The 2021 MLB All-Star Week is creeping up on us.
After being deprived of an All-Star Game and Home Run Derby in 2020, MLB fans are excited to have the traditions back this season.
Many fans think of the Home Run Derby as the best part of the annual All-Star break.
The Midsummer Classic itself is, for all intents and purposes, meaningless, and often lacks atmosphere and intensity.
The same cannot be said about the Home Run Derby.
This year in particular, fans are excited to see Los Angeles Angels superstar Shohei Ohtani make his debut in the event.
do we even need to have a home run derby? give the trophy to ohtani 😩
— D. (@mexicanbaarbie_) June 30, 2021
Relive the moment @Pete_Alonso20 won the 2019 Home Run Derby.
— New York Mets (@Mets) July 8, 2020
This year’s Derby figures to be one of the most memorable ones in recent years.
All of these great things being said, a handful of star players dodge the Home Run Derby on a yearly basis.
It’s not for no reason.
A lot of players feel that participating in the event is a poor choice when all of the factors are considered.
Which factors are those?
Well, we ranked them.
These are the three ways the Home Run Derby can negatively impact hitters.
3. It’s Secretly An Exhausting Event
The MLB season is a marathon, not a sprint.
In a 162-game slate, rest and health are paramount.

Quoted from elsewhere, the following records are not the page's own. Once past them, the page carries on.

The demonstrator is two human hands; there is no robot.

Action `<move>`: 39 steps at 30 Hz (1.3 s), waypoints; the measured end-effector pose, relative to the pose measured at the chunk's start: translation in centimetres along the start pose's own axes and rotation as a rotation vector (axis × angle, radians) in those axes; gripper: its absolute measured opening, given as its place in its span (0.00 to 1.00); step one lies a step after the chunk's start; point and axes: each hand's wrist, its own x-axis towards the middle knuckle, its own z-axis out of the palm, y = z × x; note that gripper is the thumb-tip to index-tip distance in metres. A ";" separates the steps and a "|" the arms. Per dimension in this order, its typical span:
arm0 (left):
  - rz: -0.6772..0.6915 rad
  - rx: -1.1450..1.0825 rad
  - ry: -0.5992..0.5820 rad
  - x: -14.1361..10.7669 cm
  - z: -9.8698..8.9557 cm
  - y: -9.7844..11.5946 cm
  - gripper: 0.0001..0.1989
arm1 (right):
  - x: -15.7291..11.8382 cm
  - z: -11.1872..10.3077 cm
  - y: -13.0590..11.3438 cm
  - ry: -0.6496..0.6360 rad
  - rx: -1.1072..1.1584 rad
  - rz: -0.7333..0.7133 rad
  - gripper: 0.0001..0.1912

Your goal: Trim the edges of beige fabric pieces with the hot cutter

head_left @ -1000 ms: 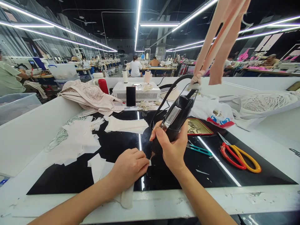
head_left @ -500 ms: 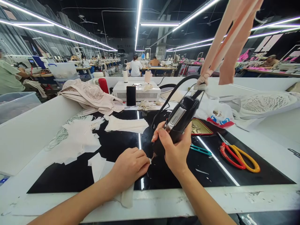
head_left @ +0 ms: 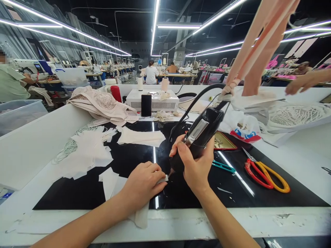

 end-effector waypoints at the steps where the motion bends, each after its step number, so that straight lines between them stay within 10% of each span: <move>1: 0.002 0.001 0.002 0.0 0.0 0.0 0.02 | 0.1 0.0 0.0 0.006 0.001 -0.001 0.20; 39: -0.003 -0.014 0.058 -0.1 0.4 0.1 0.03 | 0.5 0.6 1.1 0.001 -0.011 -0.043 0.19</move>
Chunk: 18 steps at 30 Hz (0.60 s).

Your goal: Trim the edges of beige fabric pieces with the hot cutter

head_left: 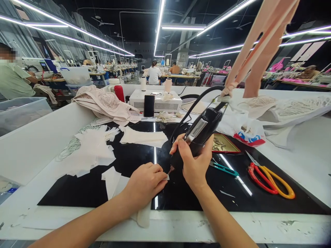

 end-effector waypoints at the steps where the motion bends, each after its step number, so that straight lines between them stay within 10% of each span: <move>1: -0.002 -0.001 0.000 0.0 0.0 0.0 0.03 | 0.0 0.0 0.0 0.003 -0.010 -0.003 0.19; 18: -0.038 -0.008 -0.042 0.1 0.1 -0.3 0.02 | -0.8 -0.6 -0.4 -0.008 0.029 0.017 0.18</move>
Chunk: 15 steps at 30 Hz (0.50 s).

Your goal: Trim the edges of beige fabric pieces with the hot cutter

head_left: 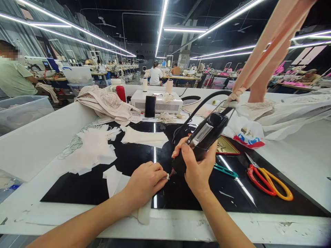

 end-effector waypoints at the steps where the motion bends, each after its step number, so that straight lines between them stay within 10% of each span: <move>1: -0.003 0.000 -0.002 0.0 0.0 0.0 0.02 | 0.0 0.1 0.0 0.004 -0.007 -0.004 0.18; 15: 0.079 0.097 0.018 -1.8 -1.2 -0.3 0.05 | -0.8 -0.6 -1.3 0.018 -0.026 0.024 0.21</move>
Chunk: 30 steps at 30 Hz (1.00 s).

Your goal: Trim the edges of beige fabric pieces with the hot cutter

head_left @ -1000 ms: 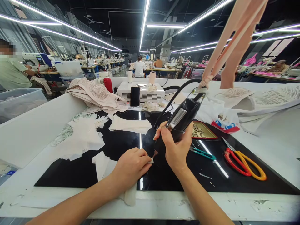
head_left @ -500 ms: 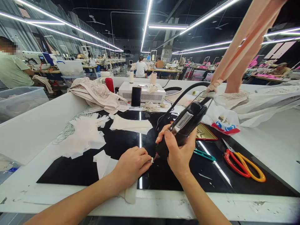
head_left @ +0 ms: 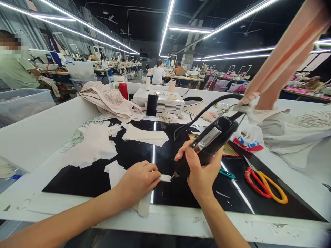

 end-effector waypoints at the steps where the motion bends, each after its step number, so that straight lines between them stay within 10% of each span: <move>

The Home Run Derby is surprisingly a very demanding and grueling event, so why would a player participate when he could be resting instead?
At the end of the day, the ultimate goal is to win a World Series title, not a Home Run Derby title.
It’s better to take a couple of days off and prepare for the second half of the season.
2. Risk Of Injury
Participating in a fast-paced and intense event like the Home Run Derby always presents the risk of injury.
In games, or even in batting practice, players never swing the bat at the rate they do in this event.
As soon as the previously hit ball lands, Derby participants have to be ready to take a hack at the next pitch.
It’s surely an anxious sight for team managers and executives to watch their star players get in the box and swing away at such a fast pace.
In fact, it’s probably fair to assume that a lot of managers and executives hope their players are eliminated from the event early on to reduce the risk of injury.
1. Participating Can Create A Negative Change In Approach
The goal of the Home Run Derby is objective and simple: to hit as many home runs as possible.
Therefore, participants aren’t exactly worried about having a graceful approach.
Rather, they are swinging for the fences on every single pitch.
This strategy can subconsciously carry over into the second half of the season and put players into devastating slumps.
It may be uncommon, but we’ve certainly seen it happen before.
For instance, back in 2005, Philadelphia Phillies star Bobby Abreu participated in the event.
Prior to it, he batted .307 with a .955 OPS.
After it, he batted .260 with a .787 OPS.
That easily could have been a coincidence, but he’s not the only one.
A similar trend happened with New York Mets David Wright the following year.
On the whole, it may not be worth the risk.